» About this task: From the first line to the last, write out the records below exactly as they appear.

(Data excerpts)
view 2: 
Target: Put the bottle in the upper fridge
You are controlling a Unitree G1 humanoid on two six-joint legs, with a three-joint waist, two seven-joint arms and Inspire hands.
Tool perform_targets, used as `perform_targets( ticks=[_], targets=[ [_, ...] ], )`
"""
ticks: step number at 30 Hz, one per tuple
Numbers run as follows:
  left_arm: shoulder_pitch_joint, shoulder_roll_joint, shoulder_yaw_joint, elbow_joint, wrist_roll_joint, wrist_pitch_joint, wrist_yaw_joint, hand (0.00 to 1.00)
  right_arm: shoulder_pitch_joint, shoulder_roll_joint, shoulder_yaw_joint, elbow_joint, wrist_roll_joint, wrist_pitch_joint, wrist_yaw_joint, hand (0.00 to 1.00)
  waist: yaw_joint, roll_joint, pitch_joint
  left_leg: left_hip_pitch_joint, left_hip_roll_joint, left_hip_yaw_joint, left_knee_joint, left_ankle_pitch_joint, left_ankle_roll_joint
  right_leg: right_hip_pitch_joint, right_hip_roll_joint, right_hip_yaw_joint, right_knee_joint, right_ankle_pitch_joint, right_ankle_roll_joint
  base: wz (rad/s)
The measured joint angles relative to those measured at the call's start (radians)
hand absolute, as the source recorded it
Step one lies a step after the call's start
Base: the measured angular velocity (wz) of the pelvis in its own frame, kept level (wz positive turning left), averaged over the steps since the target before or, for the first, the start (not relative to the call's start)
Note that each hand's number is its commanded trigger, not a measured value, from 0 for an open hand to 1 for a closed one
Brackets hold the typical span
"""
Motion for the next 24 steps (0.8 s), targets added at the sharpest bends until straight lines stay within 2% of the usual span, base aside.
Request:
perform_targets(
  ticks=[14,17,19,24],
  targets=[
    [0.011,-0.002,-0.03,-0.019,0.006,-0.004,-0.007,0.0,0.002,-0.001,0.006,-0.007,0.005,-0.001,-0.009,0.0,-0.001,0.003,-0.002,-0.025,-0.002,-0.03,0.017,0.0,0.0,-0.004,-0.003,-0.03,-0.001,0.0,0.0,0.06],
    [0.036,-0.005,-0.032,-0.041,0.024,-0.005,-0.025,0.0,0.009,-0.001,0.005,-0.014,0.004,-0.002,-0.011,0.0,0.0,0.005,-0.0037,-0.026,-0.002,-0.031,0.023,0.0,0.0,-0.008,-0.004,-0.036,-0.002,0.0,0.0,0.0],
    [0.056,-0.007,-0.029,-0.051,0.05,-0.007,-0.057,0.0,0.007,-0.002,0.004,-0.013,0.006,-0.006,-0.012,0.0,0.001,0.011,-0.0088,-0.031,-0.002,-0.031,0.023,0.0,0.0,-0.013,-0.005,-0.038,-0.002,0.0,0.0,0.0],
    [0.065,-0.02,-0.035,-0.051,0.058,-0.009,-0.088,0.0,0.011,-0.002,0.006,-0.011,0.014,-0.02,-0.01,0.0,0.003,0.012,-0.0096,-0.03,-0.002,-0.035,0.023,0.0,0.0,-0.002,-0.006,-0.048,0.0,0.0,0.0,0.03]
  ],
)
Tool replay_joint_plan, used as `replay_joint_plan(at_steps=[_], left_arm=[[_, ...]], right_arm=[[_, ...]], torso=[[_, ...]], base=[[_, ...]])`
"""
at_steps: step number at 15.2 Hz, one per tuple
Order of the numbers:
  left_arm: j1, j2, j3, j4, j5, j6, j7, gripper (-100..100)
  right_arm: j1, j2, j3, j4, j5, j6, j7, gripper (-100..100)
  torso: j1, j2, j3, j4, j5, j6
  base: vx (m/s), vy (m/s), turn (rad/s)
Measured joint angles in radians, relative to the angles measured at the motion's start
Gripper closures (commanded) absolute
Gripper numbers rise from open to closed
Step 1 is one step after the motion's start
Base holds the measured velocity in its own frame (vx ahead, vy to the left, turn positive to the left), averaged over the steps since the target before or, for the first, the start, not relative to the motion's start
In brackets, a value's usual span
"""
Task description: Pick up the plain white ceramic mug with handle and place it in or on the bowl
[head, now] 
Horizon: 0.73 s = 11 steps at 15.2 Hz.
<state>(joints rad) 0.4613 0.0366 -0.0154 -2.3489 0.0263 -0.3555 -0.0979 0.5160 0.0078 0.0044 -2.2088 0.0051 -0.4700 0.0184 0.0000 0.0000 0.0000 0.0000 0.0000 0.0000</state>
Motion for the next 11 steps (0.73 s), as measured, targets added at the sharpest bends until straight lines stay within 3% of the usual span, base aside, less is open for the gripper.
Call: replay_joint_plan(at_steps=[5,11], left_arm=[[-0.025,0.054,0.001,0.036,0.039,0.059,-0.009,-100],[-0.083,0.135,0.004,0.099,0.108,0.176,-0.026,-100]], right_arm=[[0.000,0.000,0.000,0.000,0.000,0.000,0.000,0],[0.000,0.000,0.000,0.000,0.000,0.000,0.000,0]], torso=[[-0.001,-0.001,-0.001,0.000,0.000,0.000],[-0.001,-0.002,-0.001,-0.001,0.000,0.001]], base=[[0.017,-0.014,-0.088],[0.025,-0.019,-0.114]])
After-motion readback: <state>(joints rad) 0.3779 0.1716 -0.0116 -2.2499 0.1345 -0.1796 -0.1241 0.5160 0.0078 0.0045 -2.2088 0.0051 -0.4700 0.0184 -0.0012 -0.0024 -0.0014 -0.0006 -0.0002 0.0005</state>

» Solution to the exercise:
view 2: 
Target: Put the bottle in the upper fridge
You are controlling a Unitree G1 humanoid on two six-joint legs, with a three-joint waist, two seven-joint arms and Inspire hands.
Tool perform_targets, used as `perform_targets( ticks=[_], targets=[ [_, ...] ], )`
"""
ticks: step number at 30 Hz, one per tuple
Numbers run as follows:
  left_arm: shoulder_pitch_joint, shoulder_roll_joint, shoulder_yaw_joint, elbow_joint, wrist_roll_joint, wrist_pitch_joint, wrist_yaw_joint, hand (0.00 to 1.00)
  right_arm: shoulder_pitch_joint, shoulder_roll_joint, shoulder_yaw_joint, elbow_joint, wrist_roll_joint, wrist_pitch_joint, wrist_yaw_joint, hand (0.00 to 1.00)
  waist: yaw_joint, roll_joint, pitch_joint
  left_leg: left_hip_pitch_joint, left_hip_roll_joint, left_hip_yaw_joint, left_knee_joint, left_ankle_pitch_joint, left_ankle_roll_joint
  right_leg: right_hip_pitch_joint, right_hip_roll_joint, right_hip_yaw_joint, right_knee_joint, right_ankle_pitch_joint, right_ankle_roll_joint
  base: wz (rad/s)
The measured joint angles relative to those measured at the call's start (radians)
hand absolute, as the source recorded it
Step one lies a step after the call's start
Base: the measured angular velocity (wz) of the pelvis in its own frame, kept level (wz positive turning left), averaged over the steps since the target before or, for the first, the start (not relative to the call's start)
Note that each hand's number is its commanded trigger, not a measured value, from 0 for an open hand to 1 for a closed one
Brackets hold the typical span
"""
Motion for the next 24 steps (0.8 s), targets added at the sharpest bends until straight lines stay within 2% of the usual span, base aside.
Request:
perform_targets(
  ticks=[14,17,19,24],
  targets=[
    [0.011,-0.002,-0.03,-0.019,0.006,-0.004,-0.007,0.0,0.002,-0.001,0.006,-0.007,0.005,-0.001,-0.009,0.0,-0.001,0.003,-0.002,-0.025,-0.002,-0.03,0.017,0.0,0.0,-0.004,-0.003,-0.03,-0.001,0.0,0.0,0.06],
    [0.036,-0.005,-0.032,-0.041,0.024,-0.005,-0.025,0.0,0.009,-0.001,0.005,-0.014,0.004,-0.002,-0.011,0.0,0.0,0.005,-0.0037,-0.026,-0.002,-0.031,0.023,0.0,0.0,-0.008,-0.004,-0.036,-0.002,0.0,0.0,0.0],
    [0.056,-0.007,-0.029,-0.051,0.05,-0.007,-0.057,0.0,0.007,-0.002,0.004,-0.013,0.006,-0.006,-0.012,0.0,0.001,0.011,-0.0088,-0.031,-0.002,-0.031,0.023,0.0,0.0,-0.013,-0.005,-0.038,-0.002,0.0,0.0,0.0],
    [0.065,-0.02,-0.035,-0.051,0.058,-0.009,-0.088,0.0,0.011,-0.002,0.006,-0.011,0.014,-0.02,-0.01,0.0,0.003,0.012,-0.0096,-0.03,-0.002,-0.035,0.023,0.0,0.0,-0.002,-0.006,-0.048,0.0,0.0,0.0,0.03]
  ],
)
Tool replay_joint_plan, used as `replay_joint_plan(at_steps=[_], left_arm=[[_, ...]], right_arm=[[_, ...]], torso=[[_, ...]], base=[[_, ...]])`
"""
at_steps: step number at 15.2 Hz, one per tuple
Order of the numbers:
  left_arm: j1, j2, j3, j4, j5, j6, j7, gripper (-100..100)
  right_arm: j1, j2, j3, j4, j5, j6, j7, gripper (-100..100)
  torso: j1, j2, j3, j4, j5, j6
  base: vx (m/s), vy (m/s), turn (rad/s)
Measured joint angles in radians, relative to the angles measured at the motion's start
Gripper closures (commanded) absolute
Gripper numbers rise from open to closed
Step 1 is one step after the motion's start
Base holds the measured velocity in its own frame (vx ahead, vy to the left, turn positive to the left), averaged over the steps since the target before or, for the first, the start, not relative to the motion's start
In brackets, a value's usual span
"""
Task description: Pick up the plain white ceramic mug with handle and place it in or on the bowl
[head, now] 
Horizon: 0.73 s = 11 steps at 15.2 Hz.
<state>(joints rad) 0.4613 0.0366 -0.0154 -2.3489 0.0263 -0.3555 -0.0979 0.5160 0.0078 0.0044 -2.2088 0.0051 -0.4700 0.0184 0.0000 0.0000 0.0000 0.0000 0.0000 0.0000</state>
Motion for the next 11 steps (0.73 s), as measured, targets added at the sharpest bends until straight lines stay within 3% of the usual span, base aside, less is open for the gripper.
Call: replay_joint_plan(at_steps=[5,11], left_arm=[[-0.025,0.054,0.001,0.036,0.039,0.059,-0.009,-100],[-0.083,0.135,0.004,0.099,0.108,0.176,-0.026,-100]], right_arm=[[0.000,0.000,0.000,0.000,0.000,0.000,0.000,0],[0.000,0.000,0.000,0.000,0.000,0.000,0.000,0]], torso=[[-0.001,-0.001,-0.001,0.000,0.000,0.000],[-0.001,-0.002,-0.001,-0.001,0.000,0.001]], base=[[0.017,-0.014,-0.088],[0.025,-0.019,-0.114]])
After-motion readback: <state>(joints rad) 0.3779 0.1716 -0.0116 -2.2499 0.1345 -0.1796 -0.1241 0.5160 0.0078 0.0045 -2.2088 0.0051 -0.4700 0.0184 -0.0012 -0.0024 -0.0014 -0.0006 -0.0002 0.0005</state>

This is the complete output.